Provided information section start

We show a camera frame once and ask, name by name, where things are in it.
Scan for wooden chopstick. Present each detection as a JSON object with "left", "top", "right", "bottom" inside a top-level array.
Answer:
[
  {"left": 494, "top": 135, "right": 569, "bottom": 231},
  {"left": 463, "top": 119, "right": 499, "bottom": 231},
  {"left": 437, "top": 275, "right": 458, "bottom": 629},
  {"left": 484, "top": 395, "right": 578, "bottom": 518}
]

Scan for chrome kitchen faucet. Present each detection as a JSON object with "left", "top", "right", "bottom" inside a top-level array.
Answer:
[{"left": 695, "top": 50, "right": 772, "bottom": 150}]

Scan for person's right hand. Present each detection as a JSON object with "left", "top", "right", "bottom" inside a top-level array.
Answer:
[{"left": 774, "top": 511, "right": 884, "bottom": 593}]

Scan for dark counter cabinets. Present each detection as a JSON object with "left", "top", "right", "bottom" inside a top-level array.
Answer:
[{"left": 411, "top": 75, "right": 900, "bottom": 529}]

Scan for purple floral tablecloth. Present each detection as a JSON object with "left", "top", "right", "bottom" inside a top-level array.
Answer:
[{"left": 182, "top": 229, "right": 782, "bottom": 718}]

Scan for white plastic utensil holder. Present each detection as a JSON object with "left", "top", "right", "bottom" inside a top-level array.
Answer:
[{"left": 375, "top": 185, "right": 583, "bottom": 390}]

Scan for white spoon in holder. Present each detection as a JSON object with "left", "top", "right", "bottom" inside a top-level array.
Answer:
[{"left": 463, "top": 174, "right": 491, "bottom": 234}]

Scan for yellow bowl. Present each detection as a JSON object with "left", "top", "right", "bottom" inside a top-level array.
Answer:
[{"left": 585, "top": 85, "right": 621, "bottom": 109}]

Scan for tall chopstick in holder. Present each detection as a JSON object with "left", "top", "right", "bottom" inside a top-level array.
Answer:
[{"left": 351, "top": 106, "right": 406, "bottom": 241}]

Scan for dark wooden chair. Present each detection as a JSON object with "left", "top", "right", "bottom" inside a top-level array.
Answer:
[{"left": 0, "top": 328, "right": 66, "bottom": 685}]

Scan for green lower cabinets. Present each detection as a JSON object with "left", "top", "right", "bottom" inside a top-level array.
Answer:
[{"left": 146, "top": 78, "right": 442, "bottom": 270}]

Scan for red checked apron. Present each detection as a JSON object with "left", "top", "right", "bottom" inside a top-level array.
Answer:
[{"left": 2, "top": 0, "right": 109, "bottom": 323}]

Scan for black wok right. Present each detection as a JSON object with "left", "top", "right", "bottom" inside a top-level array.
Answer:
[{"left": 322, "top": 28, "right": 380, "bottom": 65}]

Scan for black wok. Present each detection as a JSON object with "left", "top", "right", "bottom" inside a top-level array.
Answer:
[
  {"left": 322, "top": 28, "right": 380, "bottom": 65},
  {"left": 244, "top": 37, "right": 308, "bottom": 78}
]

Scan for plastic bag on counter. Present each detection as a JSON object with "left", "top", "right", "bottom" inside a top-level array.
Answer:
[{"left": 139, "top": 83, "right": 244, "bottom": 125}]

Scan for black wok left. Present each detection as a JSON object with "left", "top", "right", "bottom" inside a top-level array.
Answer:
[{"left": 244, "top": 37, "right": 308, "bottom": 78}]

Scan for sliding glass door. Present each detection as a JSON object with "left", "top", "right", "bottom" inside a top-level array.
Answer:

Provided information section end

*Task requirements*
What is needed is each line from the records with the word "plastic" in it.

*Task answer*
Scan for white plastic utensil holder. Present each detection as a JSON object with "left", "top", "right", "bottom" inside a top-level array.
Scan for plastic bag on counter. Present each detection as a JSON object with "left", "top", "right", "bottom" inside a top-level array.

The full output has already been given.